■ Brief
Return exactly the lines that run from the one containing "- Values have" to the end of the entries, with both ends included.

■ Excerpted records
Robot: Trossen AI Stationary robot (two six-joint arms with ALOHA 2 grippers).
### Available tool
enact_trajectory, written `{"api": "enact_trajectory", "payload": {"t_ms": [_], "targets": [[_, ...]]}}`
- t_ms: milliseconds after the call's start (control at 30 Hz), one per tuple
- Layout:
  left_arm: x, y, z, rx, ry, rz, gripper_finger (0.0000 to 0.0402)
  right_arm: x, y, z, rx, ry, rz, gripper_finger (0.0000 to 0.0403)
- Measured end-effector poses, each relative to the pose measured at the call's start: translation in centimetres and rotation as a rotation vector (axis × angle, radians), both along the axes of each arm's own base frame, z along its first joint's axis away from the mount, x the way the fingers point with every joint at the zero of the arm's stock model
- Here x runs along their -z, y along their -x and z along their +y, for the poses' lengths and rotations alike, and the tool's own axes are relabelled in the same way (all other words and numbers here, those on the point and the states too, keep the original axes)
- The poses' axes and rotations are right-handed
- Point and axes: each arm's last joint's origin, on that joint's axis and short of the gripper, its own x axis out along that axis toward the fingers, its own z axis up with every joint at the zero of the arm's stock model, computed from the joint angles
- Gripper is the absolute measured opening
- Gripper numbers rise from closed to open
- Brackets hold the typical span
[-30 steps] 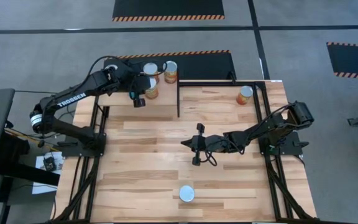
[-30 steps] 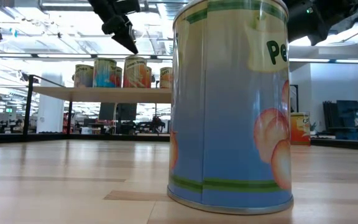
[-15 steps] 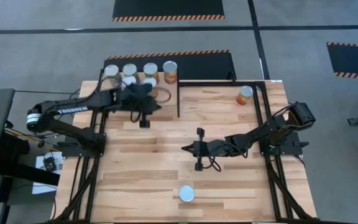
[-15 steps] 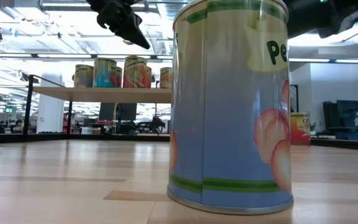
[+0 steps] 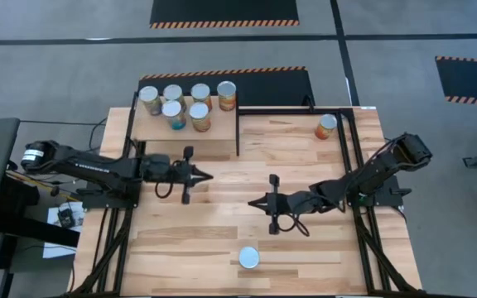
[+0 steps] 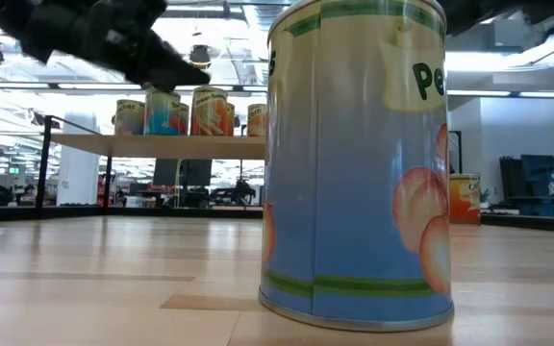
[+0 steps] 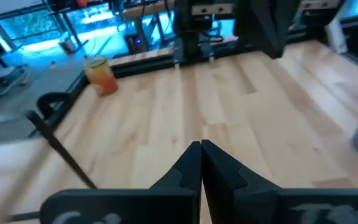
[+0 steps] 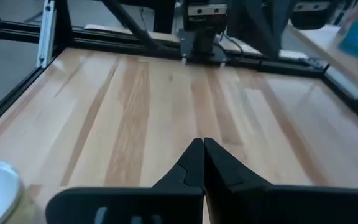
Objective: Pick and place cans onto a shelf
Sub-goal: Put the canned corn on the shelf aligned with the other canned corn
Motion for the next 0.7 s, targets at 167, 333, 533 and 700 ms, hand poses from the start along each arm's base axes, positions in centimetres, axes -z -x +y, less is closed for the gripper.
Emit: {"api": "enact_trajectory", "payload": {"t_ms": [167, 333, 533, 700], "targets": [[2.6, 1.2, -0.6, 0.018, 0.054, -0.021, 0.0000, 0.6, 0.9, 0.4, 0.088, -0.035, 0.074, 0.0019], [3.4, 1.6, -0.7, 0.011, 0.085, -0.004, 0.0000, -1.6, 3.5, -1.9, 0.367, -0.119, 0.165, 0.0046], [3.4, 1.6, -0.7, 0.013, 0.078, -0.010, 0.0000, -3.5, 9.1, -7.4, 0.761, -0.194, 0.335, 0.0089], [3.3, 1.6, -0.6, 0.024, 0.003, -0.010, 0.0000, -3.9, 12.3, -12.3, 1.033, -0.187, 0.459, 0.0126]]}}
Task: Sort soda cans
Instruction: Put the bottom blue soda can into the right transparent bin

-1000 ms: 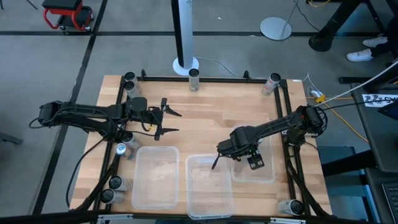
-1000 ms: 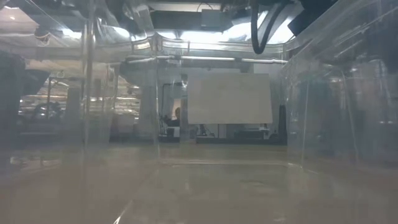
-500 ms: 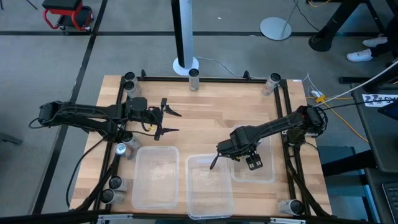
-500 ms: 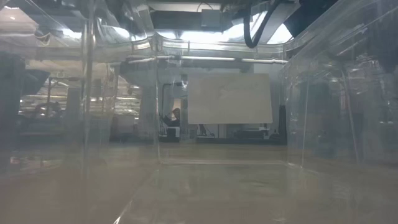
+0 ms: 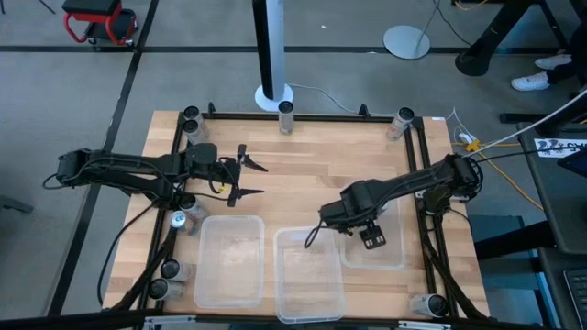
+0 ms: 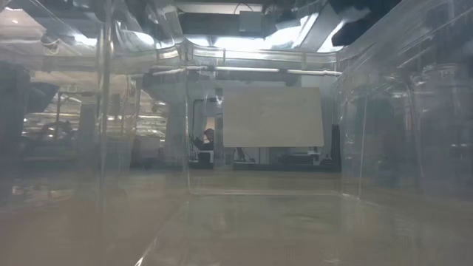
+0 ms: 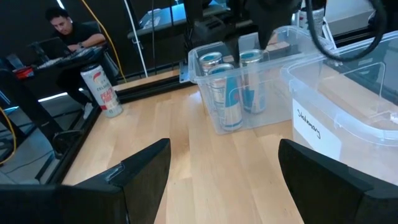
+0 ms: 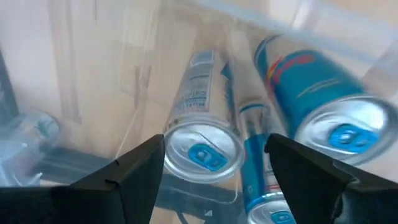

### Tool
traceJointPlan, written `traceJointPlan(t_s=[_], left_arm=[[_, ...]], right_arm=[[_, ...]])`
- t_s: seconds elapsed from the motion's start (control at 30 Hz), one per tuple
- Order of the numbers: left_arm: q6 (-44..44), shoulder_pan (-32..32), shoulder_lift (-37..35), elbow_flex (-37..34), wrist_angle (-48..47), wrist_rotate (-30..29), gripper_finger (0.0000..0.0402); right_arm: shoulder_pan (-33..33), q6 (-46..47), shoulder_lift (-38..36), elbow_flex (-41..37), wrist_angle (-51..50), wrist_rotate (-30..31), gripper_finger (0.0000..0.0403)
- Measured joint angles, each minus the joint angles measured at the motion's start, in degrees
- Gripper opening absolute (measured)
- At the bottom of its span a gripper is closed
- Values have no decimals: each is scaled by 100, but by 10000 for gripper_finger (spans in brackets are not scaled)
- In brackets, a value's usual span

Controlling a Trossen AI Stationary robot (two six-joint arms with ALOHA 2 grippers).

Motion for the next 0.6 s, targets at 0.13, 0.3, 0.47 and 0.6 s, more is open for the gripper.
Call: traceJointPlan(t_s=[0.13,0.3,0.47,0.6], left_arm=[[0,-1,0,0,-1,0,288],[0,1,0,0,-1,0,288],[0,0,0,0,-3,0,288],[-26,1,0,0,-1,0,288]], right_arm=[[0,1,-2,262,25,295,284],[74,17,-2,175,421,409,285],[243,111,17,-107,872,397,285],[380,421,24,-434,905,424,277]])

■ Task result
- Values have no decimals: each is scaled by 100, but by 10000 for gripper_finger (spans in brackets are not scaled)
- In brackets, a value's usual span

Controlling a Trossen AI Stationary robot (two six-joint arms with ALOHA 2 grippers).

Motion for the next 0.6 s, targets at 0.13, 0.3, 0.47 and 0.6 s, more is open for the gripper.
Call: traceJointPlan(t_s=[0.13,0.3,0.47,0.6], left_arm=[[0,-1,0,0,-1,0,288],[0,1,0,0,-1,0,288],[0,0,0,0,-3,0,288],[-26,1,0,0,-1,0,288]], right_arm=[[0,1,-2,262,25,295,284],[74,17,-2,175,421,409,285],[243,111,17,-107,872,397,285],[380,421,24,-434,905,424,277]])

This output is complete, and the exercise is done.